Мама ставит мою спортивную сумку рядом со мной.
— Твой отец не явился даже сегодня! Поверить не могу, что какой-то фестиваль для него важнее дочери! — в её голосе слышится недовольство.
— Ты же знаешь, что это не так, — возмущаюсь я, вдыхая чудесный чистый воздух.
— Давай, конечно, защищай его, как всегда! — зло отвечает она, трогая мои волосы. — Отдохни и разбери вещи. И пожалуйста, будь осторожна!
Я киваю. Она снова смотрит на мою ногу с таким выражением лица, словно я болею какой-нибудь неизлечимой болезнью. Мне почти смешно и я себя еле сдерживаю.
— Всё раздаёшь команды, Элис? — я слышу мягкий голос моей бабушки Лоретты. Мама смеряет её своим фирменным сердитым взглядом и спешит вернуться в свою машину.
— Бабушка!
Я делаю несколько шагов ей навстречу, с трудом сдерживая подступившие слёзы. Лоретта снимает садовые перчатки. Так вот чьих рук дело эта цветочная красота.
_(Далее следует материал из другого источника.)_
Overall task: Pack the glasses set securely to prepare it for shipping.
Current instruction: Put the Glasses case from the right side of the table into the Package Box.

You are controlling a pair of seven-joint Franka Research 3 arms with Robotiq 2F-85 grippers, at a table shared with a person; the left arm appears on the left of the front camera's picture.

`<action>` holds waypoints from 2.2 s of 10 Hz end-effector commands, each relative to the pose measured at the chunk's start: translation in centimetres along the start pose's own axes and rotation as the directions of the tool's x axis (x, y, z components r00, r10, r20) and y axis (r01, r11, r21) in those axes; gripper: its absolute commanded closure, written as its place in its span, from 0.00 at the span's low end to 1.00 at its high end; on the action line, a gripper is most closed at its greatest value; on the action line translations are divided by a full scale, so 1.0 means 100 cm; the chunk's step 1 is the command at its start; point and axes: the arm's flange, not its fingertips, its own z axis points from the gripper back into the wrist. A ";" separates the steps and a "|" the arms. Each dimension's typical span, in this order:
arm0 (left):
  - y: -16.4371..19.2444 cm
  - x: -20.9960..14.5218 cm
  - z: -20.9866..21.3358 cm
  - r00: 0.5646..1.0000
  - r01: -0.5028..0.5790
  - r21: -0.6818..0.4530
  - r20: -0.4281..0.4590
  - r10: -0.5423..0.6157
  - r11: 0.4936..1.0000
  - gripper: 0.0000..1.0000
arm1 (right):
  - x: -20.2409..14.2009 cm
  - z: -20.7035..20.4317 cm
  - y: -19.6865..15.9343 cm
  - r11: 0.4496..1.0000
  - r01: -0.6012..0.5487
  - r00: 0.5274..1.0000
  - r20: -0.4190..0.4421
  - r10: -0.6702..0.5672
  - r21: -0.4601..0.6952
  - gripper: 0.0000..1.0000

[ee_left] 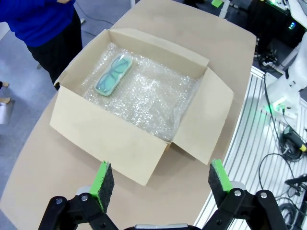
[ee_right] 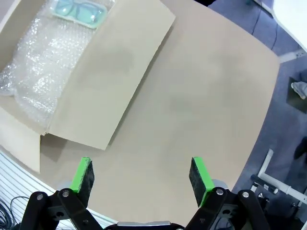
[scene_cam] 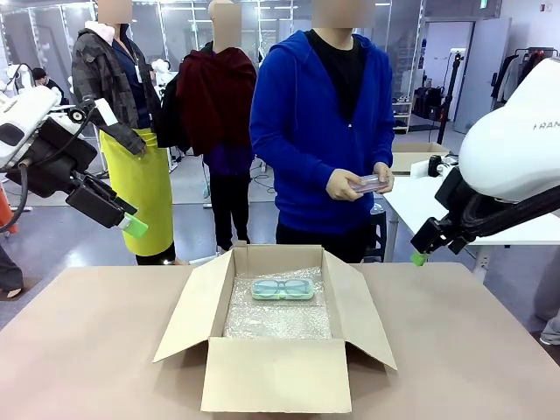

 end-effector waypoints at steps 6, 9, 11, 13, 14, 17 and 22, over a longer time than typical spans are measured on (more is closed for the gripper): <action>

— Ты приехала, боже мой, я так скучала по тебе! Как я рада! — я сжимаю её в объятиях настолько сильно насколько могу, отчаянно не желая отпускать.
— Конечно, приехала, — с укором произносит бабушка заботливым голосом. — Я ведь не могла оставить тебя в твоём положении наедине с матерью.
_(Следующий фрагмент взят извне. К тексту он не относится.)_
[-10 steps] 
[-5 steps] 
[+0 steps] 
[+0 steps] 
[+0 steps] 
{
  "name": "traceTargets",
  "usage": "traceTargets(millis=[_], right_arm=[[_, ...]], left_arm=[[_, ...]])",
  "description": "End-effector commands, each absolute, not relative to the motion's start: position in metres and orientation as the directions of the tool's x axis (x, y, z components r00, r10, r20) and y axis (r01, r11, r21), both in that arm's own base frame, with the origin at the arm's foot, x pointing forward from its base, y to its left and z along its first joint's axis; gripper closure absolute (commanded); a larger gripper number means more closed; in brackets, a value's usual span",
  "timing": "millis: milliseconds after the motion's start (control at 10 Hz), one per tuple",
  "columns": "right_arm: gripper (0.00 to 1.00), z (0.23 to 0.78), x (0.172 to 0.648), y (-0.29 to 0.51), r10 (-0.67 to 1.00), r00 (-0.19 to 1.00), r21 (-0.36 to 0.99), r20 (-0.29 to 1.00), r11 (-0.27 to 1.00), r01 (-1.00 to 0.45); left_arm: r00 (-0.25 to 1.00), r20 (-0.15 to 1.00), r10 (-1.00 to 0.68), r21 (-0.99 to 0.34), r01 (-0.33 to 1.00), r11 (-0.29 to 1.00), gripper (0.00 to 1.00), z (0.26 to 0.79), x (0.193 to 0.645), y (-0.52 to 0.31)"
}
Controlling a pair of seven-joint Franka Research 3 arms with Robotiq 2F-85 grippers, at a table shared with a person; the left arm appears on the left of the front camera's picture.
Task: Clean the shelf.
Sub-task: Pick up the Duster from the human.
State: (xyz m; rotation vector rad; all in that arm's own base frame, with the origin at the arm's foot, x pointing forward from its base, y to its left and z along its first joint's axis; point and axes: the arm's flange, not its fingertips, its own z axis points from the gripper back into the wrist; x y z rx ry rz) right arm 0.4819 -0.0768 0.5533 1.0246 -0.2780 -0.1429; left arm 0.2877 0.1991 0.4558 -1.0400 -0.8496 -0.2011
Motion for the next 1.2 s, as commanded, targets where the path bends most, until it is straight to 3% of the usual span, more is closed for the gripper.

Мы проводим взглядом отъезжающую машину. Через дорогу я замечаю троих молодых людей. Сегодня я без линз, так что мне не удаётся хорошо рассмотреть кто там.
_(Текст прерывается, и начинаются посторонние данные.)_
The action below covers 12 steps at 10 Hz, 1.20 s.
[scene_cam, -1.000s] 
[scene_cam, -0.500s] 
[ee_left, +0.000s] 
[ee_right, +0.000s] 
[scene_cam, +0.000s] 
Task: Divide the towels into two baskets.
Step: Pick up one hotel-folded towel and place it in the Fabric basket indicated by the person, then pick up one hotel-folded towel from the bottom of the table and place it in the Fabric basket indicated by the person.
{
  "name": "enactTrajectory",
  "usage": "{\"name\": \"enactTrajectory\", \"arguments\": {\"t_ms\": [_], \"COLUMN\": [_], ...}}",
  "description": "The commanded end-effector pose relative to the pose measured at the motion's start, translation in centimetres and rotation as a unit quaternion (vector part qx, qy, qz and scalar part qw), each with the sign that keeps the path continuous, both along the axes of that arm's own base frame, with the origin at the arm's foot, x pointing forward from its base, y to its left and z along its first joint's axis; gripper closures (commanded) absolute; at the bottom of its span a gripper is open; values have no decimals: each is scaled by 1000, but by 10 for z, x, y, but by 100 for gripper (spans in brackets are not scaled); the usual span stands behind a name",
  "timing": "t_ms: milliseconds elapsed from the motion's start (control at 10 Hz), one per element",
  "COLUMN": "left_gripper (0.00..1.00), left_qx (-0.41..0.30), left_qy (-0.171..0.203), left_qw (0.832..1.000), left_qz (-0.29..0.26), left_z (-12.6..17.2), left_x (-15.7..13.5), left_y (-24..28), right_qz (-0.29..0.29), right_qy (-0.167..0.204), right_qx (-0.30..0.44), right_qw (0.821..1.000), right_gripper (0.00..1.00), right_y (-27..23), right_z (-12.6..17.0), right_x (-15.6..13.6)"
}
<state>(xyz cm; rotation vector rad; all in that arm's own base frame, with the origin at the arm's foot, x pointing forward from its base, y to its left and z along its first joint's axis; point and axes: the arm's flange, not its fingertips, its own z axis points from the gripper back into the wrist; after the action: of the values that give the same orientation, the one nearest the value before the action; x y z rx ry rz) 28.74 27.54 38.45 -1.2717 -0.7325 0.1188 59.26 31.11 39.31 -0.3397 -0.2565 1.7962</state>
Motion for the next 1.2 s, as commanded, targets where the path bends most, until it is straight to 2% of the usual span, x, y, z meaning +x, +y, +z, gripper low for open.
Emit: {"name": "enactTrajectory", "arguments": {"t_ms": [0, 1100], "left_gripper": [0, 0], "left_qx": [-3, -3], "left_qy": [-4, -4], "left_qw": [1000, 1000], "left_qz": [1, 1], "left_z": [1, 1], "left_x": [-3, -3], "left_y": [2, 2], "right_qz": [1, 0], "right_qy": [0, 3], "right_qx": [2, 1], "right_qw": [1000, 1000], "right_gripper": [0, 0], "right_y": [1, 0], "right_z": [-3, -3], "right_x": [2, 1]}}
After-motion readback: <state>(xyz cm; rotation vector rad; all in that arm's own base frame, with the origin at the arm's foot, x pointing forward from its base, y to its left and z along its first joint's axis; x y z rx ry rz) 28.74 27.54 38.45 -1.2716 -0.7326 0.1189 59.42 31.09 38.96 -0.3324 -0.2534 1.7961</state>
Я гляжу на бабушку. Её милое личико светится теплотой и любовью, но глаза смотрят обеспокоенно. Между бровями залегли морщинки, но они ничуть не портят внешность этой прекрасной женщины.
— Пойдём в дом, дорогая. Испечём твой любимый пирог, пока этого не видит твоя мать.
Она улыбается, берёт меня за руку, и с видом озорного заговорщика мне подмигивает.
*********
Первое, что происходит со мной дома — это истерика. Слёзы потоком льются из глаз, я не могу остановиться и рыдаю, уткнувшись в бабушкино плечо, целую вечность. Она тихо успокаивает, разубеждая меня в том, что я неудачница.
Спустя какое-то время я успокаиваюсь и пью чай с малиновым пирогом. Горячий дым от чашки поднимается в воздух, и я всё ещё не могу поверить, что моё пребывание во Флориде прервалось.
— Может, расскажешь о своей учёбе, милая? Ты похудела. Мне хочется, чтобы ты съела весь этот пирог, и я подумываю остаться здесь, куда на более долгий срок, судя по всему! — бабушка обеспокоенно осматривает мою фигуру.
Я снова улыбаюсь и кладу свою ладонь поверх бабушкиной. Взгляд Лоретты наполняется грустью, а в глазах блестят слёзы.
— Ты подружилась там с кем-нибудь? — мягко спрашивает она, придвигая ко мне ещё одну порцию пирога. Я рассеянно мотаю головой.
— К чему врать ба, скажу честно — нет. Эти девицы спят и видят, как придушить друг друга. И потом, надо думать о соревнованиях, а не о дружбе.
Лоретта кривится и отрезает себе кусочек гастрономического шедевра.